──────── Supplied records

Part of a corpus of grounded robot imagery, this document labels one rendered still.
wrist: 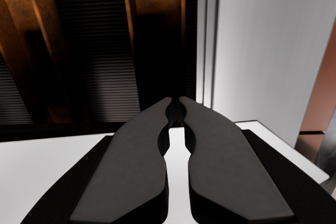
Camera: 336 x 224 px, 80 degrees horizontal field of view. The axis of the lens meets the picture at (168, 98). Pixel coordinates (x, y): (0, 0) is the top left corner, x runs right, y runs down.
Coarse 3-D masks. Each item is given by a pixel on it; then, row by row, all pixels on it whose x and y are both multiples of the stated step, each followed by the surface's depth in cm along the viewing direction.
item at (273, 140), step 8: (256, 120) 20; (256, 128) 21; (264, 128) 21; (264, 136) 21; (272, 136) 21; (272, 144) 22; (280, 144) 21; (288, 144) 22; (280, 152) 22; (288, 152) 22; (296, 152) 22; (296, 160) 22; (304, 160) 22; (304, 168) 23
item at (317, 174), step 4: (308, 160) 22; (308, 164) 23; (312, 164) 23; (308, 168) 23; (312, 168) 23; (316, 168) 23; (308, 172) 23; (312, 172) 23; (316, 172) 23; (320, 172) 23; (324, 172) 23; (312, 176) 24; (316, 176) 24; (320, 176) 24; (324, 176) 24; (328, 176) 24; (316, 180) 24; (320, 180) 24; (324, 180) 24
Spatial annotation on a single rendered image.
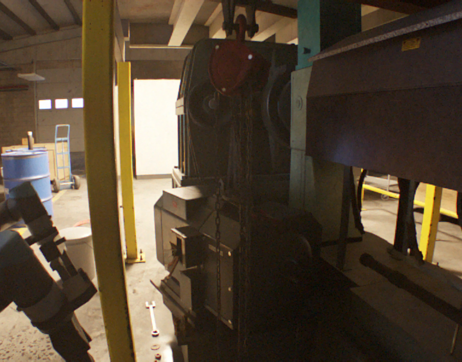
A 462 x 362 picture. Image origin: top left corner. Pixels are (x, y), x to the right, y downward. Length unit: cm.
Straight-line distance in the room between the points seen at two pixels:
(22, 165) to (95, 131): 318
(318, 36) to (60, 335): 153
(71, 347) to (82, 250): 205
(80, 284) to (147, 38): 256
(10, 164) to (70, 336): 381
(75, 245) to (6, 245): 208
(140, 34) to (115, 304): 227
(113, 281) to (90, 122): 56
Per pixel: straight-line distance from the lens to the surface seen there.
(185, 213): 142
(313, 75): 162
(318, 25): 169
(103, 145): 113
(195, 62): 205
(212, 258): 128
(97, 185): 115
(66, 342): 62
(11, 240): 55
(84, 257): 268
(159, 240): 176
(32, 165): 429
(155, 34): 301
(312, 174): 168
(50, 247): 101
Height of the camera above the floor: 120
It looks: 10 degrees down
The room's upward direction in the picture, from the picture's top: straight up
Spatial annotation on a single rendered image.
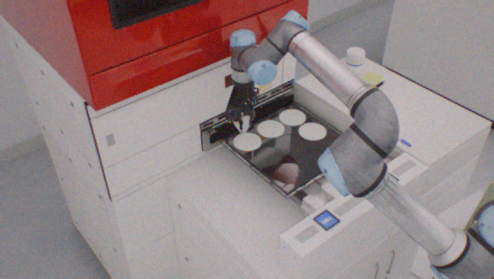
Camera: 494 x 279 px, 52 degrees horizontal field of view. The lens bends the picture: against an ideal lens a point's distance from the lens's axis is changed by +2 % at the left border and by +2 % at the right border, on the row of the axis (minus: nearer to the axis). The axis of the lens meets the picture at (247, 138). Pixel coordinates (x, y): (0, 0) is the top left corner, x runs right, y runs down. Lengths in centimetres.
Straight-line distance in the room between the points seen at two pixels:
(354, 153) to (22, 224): 211
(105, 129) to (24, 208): 154
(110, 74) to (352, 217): 78
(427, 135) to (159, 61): 93
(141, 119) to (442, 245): 93
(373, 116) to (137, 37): 65
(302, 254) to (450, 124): 78
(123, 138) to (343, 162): 72
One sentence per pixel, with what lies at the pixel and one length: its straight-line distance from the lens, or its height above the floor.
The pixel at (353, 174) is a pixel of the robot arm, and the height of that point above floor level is 122.
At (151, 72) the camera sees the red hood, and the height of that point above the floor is 128.
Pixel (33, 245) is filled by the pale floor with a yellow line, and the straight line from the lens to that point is 284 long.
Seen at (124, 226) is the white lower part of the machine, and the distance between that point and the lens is 185.
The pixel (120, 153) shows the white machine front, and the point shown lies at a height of 101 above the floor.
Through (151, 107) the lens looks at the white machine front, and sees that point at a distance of 160.
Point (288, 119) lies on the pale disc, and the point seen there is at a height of 90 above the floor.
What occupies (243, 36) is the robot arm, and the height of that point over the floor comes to 135.
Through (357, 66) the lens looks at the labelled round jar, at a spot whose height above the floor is 101.
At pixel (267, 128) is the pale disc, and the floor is 90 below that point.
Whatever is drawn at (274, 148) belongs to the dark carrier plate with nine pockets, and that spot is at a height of 90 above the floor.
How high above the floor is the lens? 206
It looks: 40 degrees down
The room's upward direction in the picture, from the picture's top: straight up
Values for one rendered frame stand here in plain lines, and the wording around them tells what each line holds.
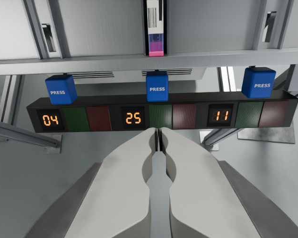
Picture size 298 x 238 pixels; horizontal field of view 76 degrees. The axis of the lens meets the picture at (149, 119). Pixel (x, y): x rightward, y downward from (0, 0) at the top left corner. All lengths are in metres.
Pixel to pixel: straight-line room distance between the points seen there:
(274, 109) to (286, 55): 0.08
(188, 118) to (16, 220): 0.97
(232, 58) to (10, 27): 0.22
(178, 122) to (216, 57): 0.10
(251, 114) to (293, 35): 0.09
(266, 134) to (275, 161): 0.12
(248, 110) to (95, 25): 0.20
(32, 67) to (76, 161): 0.78
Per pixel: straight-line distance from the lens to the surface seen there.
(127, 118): 0.25
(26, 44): 0.25
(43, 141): 0.93
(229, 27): 0.22
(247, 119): 0.27
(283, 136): 1.06
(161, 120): 0.25
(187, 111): 0.24
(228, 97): 0.26
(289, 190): 1.05
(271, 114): 0.28
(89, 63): 0.20
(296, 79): 0.31
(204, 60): 0.20
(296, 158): 1.08
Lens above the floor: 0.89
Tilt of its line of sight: 74 degrees down
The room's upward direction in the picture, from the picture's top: 11 degrees counter-clockwise
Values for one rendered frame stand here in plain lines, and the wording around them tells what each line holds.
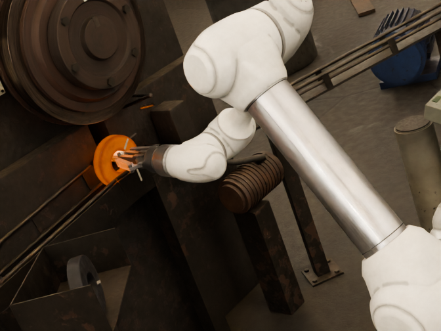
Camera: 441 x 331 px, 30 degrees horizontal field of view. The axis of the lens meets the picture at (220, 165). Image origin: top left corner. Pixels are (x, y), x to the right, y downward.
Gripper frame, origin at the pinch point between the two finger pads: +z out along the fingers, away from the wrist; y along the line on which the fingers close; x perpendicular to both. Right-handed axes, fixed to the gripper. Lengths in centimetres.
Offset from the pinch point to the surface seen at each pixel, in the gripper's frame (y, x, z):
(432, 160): 64, -33, -64
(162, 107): 24.6, 3.7, 1.6
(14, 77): -19.6, 34.3, 2.3
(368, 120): 173, -78, 34
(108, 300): -41, -15, -34
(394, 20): 223, -45, 39
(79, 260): -46, 0, -36
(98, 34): 2.1, 36.9, -10.4
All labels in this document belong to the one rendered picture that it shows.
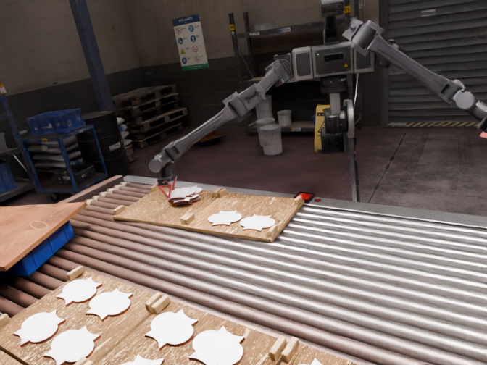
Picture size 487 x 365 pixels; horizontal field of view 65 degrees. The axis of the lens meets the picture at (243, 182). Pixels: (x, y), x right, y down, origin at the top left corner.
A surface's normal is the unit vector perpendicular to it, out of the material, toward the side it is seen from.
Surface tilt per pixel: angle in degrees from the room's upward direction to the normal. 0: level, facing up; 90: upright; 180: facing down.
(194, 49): 90
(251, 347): 0
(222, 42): 90
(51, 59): 90
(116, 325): 0
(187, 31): 90
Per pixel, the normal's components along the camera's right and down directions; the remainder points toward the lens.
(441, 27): -0.49, 0.32
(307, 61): -0.16, 0.39
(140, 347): -0.14, -0.92
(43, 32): 0.87, 0.07
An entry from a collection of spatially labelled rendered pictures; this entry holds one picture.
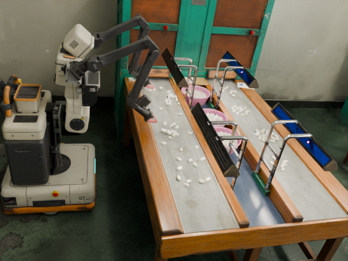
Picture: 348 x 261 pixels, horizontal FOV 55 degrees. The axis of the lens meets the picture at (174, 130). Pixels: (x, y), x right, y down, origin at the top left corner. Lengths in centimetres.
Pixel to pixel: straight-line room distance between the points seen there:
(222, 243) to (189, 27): 195
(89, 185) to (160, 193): 88
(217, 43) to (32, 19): 193
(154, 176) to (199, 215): 36
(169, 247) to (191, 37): 198
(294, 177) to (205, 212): 71
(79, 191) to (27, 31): 200
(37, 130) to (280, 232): 162
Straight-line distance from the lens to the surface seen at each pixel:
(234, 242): 188
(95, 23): 386
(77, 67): 213
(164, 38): 308
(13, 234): 276
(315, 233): 212
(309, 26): 460
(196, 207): 186
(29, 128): 235
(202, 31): 315
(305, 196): 219
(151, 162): 207
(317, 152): 196
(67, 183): 265
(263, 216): 204
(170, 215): 176
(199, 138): 236
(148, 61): 213
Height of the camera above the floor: 205
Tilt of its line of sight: 32 degrees down
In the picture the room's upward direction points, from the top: 8 degrees clockwise
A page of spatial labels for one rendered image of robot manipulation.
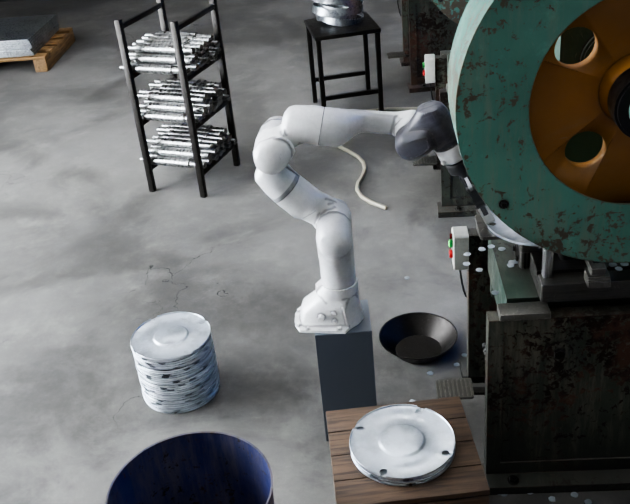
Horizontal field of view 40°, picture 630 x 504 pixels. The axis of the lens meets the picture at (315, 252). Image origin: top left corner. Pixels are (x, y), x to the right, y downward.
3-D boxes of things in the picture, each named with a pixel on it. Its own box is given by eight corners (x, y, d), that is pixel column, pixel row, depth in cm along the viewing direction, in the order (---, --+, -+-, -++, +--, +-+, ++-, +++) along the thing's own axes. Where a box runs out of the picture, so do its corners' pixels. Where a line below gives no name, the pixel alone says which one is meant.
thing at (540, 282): (540, 303, 244) (541, 285, 241) (514, 225, 282) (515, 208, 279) (650, 297, 241) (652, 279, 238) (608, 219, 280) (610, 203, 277)
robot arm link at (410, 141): (404, 155, 252) (404, 172, 244) (383, 118, 246) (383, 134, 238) (461, 129, 246) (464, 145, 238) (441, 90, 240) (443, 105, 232)
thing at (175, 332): (152, 371, 298) (151, 370, 298) (118, 334, 319) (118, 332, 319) (224, 338, 311) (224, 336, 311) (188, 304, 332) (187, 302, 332)
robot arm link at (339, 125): (323, 116, 236) (435, 135, 237) (327, 89, 252) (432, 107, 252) (317, 152, 242) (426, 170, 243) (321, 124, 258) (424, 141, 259)
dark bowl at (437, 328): (380, 375, 323) (379, 360, 320) (378, 328, 349) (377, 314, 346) (461, 371, 321) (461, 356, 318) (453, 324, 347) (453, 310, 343)
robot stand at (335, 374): (326, 441, 296) (314, 335, 273) (324, 406, 311) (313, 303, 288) (379, 437, 295) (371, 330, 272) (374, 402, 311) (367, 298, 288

────────────────

# Task description:
Could you return exactly the stretch of the data above that starts at the line with "(79, 191) to (27, 31): 200" and ends at the line with "(148, 61): 213", both lines included?

# Result of this task:
(79, 191) to (27, 31): 200
(37, 130) to (280, 232): 162
Straight-line distance from the lens to the surface seen at each pixel:
(234, 242): 188
(95, 23): 386
(77, 67): 213
(164, 38): 308
(13, 234): 276
(315, 233): 212
(309, 26): 460
(196, 207): 186
(29, 128): 235
(202, 31): 315
(305, 196): 219
(151, 162): 207
(317, 152): 196
(67, 183): 265
(263, 216): 204
(170, 215): 176
(199, 138): 236
(148, 61): 213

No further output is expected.